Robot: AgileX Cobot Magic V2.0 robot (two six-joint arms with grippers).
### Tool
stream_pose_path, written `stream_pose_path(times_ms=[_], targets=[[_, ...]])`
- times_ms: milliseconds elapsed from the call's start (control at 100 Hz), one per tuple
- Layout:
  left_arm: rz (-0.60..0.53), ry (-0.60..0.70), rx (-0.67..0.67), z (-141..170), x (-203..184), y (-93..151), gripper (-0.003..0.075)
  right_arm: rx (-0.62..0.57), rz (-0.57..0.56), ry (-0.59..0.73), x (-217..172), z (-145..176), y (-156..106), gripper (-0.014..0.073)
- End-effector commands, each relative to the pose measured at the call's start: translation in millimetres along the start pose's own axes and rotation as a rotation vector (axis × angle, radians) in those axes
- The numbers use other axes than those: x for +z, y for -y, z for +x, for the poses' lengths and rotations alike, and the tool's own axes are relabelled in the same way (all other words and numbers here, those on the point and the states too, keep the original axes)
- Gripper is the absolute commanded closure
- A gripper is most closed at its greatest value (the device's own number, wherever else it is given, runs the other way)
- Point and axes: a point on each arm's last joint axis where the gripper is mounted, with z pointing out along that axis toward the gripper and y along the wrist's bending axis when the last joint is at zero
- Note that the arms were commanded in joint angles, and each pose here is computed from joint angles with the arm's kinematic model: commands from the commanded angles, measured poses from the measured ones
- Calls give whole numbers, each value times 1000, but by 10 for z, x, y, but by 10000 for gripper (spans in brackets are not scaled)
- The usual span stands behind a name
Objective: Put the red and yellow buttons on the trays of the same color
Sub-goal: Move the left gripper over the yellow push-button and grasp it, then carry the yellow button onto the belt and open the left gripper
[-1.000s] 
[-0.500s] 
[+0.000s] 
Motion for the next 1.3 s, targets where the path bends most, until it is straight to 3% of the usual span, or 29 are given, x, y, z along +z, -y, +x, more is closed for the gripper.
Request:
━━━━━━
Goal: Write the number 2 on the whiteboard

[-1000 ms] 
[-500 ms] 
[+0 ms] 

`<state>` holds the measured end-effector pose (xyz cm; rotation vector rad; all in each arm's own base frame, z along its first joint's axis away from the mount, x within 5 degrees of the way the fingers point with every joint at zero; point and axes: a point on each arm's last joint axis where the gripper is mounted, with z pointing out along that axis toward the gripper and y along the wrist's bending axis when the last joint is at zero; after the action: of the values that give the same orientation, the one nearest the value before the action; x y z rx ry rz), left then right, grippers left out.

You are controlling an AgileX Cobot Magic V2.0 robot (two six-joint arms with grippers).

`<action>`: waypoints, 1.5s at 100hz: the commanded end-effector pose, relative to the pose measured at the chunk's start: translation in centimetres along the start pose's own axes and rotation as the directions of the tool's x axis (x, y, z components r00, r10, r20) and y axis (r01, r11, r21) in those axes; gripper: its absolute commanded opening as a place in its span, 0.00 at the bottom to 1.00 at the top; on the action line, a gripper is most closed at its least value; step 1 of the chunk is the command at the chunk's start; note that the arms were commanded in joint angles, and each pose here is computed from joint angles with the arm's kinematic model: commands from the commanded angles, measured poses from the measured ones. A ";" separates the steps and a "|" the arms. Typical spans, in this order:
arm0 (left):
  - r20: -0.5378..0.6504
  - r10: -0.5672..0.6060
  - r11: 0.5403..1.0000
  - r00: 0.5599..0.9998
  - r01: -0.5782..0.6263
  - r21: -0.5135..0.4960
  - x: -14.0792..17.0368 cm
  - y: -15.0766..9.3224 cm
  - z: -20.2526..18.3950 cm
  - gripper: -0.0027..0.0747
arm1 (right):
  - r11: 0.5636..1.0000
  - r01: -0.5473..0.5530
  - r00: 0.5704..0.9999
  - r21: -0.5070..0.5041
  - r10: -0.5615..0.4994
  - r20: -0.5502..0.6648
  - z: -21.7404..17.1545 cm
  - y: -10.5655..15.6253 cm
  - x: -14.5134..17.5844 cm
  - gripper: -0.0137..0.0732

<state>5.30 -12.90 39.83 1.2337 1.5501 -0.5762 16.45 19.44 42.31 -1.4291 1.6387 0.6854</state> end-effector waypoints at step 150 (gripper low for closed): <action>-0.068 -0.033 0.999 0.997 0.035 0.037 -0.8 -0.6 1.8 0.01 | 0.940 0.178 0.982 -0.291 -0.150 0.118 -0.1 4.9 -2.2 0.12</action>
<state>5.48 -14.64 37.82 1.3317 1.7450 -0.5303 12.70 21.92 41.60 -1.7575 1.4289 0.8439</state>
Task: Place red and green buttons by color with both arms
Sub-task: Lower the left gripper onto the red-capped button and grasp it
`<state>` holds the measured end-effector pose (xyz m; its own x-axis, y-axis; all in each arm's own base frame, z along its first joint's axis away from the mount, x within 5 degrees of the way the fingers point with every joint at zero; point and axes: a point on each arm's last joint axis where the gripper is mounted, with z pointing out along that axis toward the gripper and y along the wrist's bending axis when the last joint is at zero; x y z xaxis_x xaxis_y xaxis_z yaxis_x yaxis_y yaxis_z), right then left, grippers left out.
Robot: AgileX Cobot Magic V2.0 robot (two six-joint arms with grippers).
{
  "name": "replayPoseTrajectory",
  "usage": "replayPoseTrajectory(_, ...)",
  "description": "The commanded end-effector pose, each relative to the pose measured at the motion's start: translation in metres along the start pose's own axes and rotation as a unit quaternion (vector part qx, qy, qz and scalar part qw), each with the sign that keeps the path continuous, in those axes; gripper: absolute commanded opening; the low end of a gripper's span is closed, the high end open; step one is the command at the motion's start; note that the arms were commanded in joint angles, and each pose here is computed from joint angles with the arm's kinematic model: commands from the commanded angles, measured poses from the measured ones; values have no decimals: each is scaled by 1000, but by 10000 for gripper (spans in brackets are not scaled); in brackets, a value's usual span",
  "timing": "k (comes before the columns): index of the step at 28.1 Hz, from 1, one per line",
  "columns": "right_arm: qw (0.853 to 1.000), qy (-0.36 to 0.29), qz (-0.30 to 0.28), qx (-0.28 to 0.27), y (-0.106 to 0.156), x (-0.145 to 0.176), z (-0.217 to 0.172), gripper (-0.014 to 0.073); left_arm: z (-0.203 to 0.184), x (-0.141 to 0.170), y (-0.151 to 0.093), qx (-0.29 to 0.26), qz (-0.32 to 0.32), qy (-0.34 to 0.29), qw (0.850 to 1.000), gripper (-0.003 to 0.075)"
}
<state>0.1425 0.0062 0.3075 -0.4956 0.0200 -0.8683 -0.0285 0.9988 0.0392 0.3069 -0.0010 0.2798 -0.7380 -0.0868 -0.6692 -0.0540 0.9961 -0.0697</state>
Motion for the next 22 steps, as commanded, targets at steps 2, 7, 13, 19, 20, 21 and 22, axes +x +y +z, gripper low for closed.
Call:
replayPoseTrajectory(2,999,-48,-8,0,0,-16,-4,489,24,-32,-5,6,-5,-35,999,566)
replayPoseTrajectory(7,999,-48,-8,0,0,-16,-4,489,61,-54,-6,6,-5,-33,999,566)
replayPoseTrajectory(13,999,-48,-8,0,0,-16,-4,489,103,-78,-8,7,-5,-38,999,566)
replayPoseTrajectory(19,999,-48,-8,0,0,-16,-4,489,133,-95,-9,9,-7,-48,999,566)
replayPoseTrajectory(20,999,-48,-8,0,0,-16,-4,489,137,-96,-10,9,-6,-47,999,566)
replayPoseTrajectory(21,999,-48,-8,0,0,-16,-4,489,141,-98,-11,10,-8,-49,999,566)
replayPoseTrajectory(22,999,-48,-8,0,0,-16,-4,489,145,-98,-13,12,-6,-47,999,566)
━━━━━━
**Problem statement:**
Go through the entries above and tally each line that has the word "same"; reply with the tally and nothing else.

**Task answer:**
3